*BRIEF*
Look through the entries for the line containing "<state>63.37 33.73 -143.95". Then output that line and every line after it, exactly, to the end.

*Collection entries*
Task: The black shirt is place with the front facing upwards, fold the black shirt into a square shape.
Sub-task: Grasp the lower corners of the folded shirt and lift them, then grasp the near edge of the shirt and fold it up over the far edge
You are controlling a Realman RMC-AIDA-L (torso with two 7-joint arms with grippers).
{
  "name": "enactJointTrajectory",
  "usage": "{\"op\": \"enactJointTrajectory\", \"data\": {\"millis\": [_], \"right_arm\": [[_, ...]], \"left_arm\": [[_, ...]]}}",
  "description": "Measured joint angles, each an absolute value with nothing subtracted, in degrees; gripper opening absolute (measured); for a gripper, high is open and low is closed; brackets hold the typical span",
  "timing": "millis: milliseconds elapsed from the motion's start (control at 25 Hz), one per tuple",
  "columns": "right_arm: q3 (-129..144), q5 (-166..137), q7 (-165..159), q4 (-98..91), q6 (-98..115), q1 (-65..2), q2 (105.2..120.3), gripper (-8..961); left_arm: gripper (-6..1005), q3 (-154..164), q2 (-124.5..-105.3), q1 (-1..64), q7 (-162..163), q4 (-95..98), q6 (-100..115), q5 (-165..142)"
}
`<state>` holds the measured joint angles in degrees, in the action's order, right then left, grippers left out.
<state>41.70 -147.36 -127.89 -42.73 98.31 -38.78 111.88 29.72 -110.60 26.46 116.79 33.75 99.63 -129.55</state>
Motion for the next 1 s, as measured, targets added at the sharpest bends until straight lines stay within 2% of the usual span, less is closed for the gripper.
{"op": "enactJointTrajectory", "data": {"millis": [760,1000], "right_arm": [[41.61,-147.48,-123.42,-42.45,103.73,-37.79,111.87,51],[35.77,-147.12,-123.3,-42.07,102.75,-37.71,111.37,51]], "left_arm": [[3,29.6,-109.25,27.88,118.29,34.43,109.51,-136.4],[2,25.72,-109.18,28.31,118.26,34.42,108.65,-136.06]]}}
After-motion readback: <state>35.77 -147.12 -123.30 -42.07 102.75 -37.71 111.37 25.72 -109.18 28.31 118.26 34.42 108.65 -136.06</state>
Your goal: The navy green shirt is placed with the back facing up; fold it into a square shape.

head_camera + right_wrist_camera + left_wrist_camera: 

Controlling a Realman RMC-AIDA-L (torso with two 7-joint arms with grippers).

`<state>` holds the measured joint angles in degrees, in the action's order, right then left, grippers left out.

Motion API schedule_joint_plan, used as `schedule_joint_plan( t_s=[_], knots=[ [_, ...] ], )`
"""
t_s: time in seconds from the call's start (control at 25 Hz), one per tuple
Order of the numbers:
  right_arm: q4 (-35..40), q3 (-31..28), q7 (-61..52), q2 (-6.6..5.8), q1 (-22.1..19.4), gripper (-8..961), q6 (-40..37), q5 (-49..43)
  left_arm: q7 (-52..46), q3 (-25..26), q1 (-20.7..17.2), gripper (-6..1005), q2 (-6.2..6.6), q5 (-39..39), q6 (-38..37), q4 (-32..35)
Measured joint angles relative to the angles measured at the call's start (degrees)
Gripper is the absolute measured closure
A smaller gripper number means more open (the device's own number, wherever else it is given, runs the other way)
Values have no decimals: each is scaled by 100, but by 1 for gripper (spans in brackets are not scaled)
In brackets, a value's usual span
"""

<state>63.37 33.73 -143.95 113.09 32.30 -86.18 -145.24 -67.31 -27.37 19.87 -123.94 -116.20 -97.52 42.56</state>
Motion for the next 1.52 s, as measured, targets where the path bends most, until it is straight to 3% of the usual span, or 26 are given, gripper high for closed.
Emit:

*RESPONSE TO THE EXERCISE*
<state>63.37 33.73 -143.95 113.09 32.30 -86.18 -145.24 -67.31 -27.37 19.87 -123.94 -116.20 -97.52 42.56</state>
Motion for the next 1.52 s, as measured, targets where the path bends most, until it is straight to 3% of the usual span, or 26 are given, gripper high for closed.
Emit:

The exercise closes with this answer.